Give back the lines below verbatim, omitting all pictures.

### Data provided
=== Begin Enclosure ===

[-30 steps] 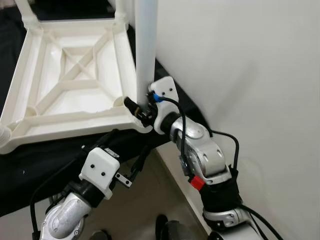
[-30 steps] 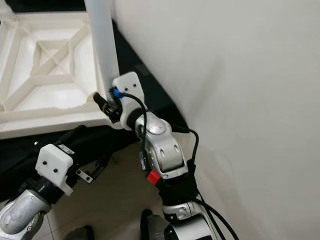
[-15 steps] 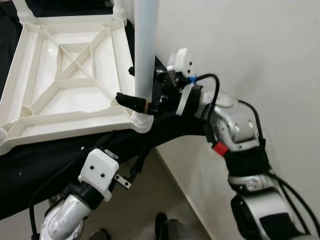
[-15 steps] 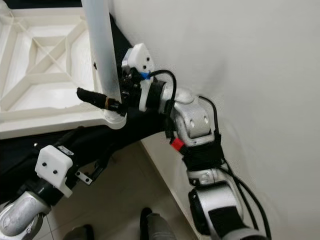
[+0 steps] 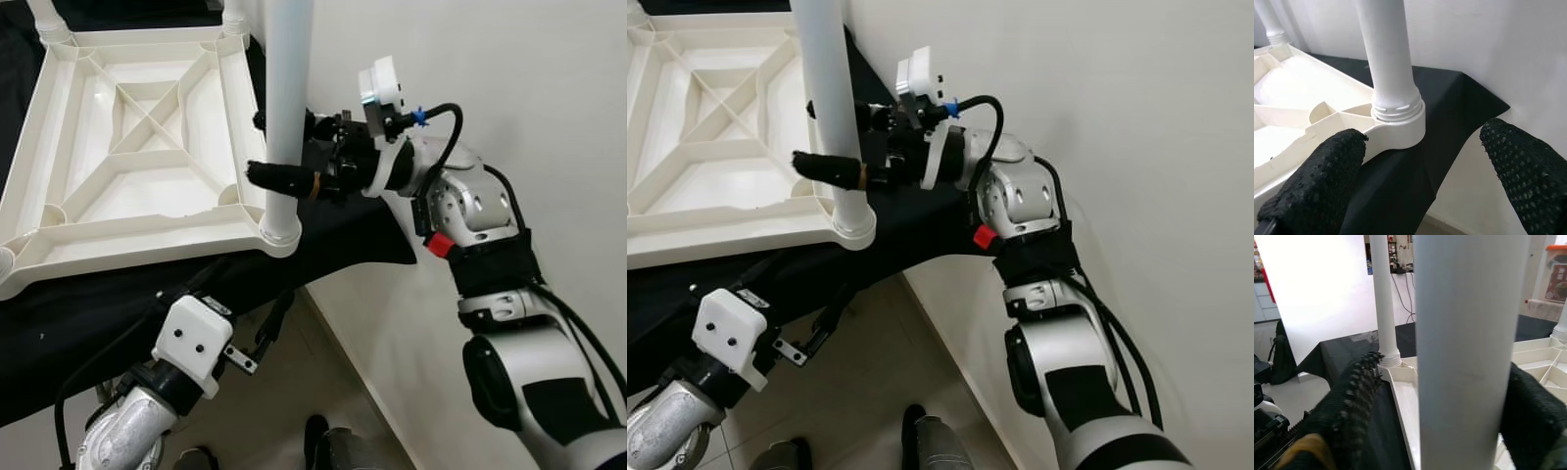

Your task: Building children table

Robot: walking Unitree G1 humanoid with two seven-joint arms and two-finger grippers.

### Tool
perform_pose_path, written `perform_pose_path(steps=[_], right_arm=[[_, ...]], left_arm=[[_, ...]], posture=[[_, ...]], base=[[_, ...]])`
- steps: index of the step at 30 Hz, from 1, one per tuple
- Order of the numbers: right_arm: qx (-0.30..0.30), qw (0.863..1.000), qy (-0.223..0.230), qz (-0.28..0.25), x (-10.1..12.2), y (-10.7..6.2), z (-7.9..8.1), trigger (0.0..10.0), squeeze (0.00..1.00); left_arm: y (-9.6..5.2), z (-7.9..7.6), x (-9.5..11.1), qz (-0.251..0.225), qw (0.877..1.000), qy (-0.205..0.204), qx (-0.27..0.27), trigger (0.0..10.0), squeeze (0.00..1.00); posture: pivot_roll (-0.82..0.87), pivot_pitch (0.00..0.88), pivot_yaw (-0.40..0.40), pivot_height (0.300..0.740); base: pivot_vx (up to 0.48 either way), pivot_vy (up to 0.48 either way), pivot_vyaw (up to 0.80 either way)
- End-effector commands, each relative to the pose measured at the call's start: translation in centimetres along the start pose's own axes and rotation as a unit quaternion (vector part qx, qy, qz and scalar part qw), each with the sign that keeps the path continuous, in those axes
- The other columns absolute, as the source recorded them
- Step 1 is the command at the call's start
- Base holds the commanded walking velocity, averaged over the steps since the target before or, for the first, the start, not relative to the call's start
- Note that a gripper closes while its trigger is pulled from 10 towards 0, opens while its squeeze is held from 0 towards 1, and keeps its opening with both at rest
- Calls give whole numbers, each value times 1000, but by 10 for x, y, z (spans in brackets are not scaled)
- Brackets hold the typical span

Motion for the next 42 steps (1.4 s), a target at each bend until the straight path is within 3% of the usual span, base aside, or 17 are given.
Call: perform_pose_path(steps=[1,13,15,16,17,18,20,21,22,24,33,34,36,37,39,40,42], right_arm=[[28,999,-14,-3,5,-5,1,0,0],[4,1000,18,18,-25,6,17,0,0],[-81,994,78,1,-46,10,26,0,0],[-165,968,189,25,-86,10,51,0,0],[-165,968,189,25,-86,10,51,0,0],[-299,939,152,70,-107,5,50,0,0],[-610,772,107,144,-130,-42,51,0,0],[-567,803,101,156,-132,-30,66,0,0],[-567,803,101,156,-132,-30,66,0,0],[-430,890,73,134,-119,-2,73,0,0],[-469,875,65,99,-96,6,51,0,0],[-463,880,60,89,-89,12,51,5059,0],[-459,883,57,82,-85,16,51,5059,0],[-424,903,65,41,-68,19,47,10000,427],[-409,909,68,29,-63,17,44,10000,427],[-378,923,71,21,-57,16,42,10000,1000],[-329,941,74,18,-51,12,39,10000,1000]], left_arm=[[-3,-4,-1,8,1000,1,-4,10000,0],[-6,-3,-2,12,1000,2,-9,10000,0],[-9,-2,-3,18,1000,7,-6,10000,0],[-10,2,1,15,1000,13,0,10000,0],[-10,2,1,15,1000,13,0,10000,0],[-10,3,2,14,1000,16,3,10000,0],[-10,6,2,14,1000,18,5,10000,0],[-9,8,0,15,1000,20,7,10000,0],[-9,8,0,15,1000,20,7,10000,0],[-5,8,-3,14,1000,16,5,10000,0],[1,13,-5,9,1000,25,4,10000,0],[2,15,-5,9,1000,26,6,10000,0],[2,16,-5,8,1000,27,7,10000,0],[3,15,-5,7,1000,27,2,10000,0],[4,14,-5,7,1000,27,1,10000,0],[5,14,-5,5,1000,27,0,10000,0],[6,15,-4,3,1000,28,0,10000,0]], posture=[[132,286,-124,740],[62,315,-117,740],[80,326,-133,740],[85,330,-158,740],[85,330,-158,740],[85,330,-158,740],[87,330,-170,740],[62,337,-145,740],[62,337,-145,740],[55,315,-128,740],[60,297,-120,740],[64,295,-115,740],[64,295,-115,740],[65,296,-113,740],[65,296,-113,740],[63,296,-114,740],[58,301,-115,740]], base=[[0,0,0],[0,0,0],[0,0,0],[0,0,0],[0,0,0],[0,0,0],[0,0,0],[0,0,0],[0,0,0],[0,0,0],[0,0,0],[0,0,0],[0,0,0],[0,0,0],[0,0,0],[0,0,0],[0,0,0]])
Point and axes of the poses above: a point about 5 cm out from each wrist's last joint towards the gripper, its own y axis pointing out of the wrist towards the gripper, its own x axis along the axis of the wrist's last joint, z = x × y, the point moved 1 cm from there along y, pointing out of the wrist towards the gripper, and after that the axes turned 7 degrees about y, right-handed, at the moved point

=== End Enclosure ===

### Exercise result
[-30 steps] 
[-30 steps] 
[-15 steps] 
[-15 steps] 
[+0 steps] 

Your task: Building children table

Robot: walking Unitree G1 humanoid with two seven-joint arms and two-finger grippers.

### Tool
perform_pose_path, written `perform_pose_path(steps=[_], right_arm=[[_, ...]], left_arm=[[_, ...]], posture=[[_, ...]], base=[[_, ...]])`
- steps: index of the step at 30 Hz, from 1, one per tuple
- Order of the numbers: right_arm: qx (-0.30..0.30), qw (0.863..1.000), qy (-0.223..0.230), qz (-0.28..0.25), x (-10.1..12.2), y (-10.7..6.2), z (-7.9..8.1), trigger (0.0..10.0), squeeze (0.00..1.00); left_arm: y (-9.6..5.2), z (-7.9..7.6), x (-9.5..11.1), qz (-0.251..0.225), qw (0.877..1.000), qy (-0.205..0.204), qx (-0.27..0.27), trigger (0.0..10.0), squeeze (0.00..1.00); posture: pivot_roll (-0.82..0.87), pivot_pitch (0.00..0.88), pivot_yaw (-0.40..0.40), pivot_height (0.300..0.740); base: pivot_vx (up to 0.48 either way), pivot_vy (up to 0.48 either way), pivot_vyaw (up to 0.80 either way)
- End-effector commands, each relative to the pose measured at the call's start: translation in centimetres along the start pose's own axes and rotation as a unit quaternion (vector part qx, qy, qz and scalar part qw), each with the sign that keeps the path continuous, in those axes
- The other columns absolute, as the source recorded them
- Step 1 is the command at the call's start
- Base holds the commanded walking velocity, averaged over the steps since the target before or, for the first, the start, not relative to the call's start
- Note that a gripper closes while its trigger is pulled from 10 towards 0, opens while its squeeze is held from 0 towards 1, and keeps its opening with both at rest
- Calls give whole numbers, each value times 1000, but by 10 for x, y, z (spans in brackets are not scaled)
- Brackets hold the typical span

Motion for the next 42 steps (1.4 s), a target at each bend until the straight path is within 3% of the usual span, base aside, or 17 are given.
Call: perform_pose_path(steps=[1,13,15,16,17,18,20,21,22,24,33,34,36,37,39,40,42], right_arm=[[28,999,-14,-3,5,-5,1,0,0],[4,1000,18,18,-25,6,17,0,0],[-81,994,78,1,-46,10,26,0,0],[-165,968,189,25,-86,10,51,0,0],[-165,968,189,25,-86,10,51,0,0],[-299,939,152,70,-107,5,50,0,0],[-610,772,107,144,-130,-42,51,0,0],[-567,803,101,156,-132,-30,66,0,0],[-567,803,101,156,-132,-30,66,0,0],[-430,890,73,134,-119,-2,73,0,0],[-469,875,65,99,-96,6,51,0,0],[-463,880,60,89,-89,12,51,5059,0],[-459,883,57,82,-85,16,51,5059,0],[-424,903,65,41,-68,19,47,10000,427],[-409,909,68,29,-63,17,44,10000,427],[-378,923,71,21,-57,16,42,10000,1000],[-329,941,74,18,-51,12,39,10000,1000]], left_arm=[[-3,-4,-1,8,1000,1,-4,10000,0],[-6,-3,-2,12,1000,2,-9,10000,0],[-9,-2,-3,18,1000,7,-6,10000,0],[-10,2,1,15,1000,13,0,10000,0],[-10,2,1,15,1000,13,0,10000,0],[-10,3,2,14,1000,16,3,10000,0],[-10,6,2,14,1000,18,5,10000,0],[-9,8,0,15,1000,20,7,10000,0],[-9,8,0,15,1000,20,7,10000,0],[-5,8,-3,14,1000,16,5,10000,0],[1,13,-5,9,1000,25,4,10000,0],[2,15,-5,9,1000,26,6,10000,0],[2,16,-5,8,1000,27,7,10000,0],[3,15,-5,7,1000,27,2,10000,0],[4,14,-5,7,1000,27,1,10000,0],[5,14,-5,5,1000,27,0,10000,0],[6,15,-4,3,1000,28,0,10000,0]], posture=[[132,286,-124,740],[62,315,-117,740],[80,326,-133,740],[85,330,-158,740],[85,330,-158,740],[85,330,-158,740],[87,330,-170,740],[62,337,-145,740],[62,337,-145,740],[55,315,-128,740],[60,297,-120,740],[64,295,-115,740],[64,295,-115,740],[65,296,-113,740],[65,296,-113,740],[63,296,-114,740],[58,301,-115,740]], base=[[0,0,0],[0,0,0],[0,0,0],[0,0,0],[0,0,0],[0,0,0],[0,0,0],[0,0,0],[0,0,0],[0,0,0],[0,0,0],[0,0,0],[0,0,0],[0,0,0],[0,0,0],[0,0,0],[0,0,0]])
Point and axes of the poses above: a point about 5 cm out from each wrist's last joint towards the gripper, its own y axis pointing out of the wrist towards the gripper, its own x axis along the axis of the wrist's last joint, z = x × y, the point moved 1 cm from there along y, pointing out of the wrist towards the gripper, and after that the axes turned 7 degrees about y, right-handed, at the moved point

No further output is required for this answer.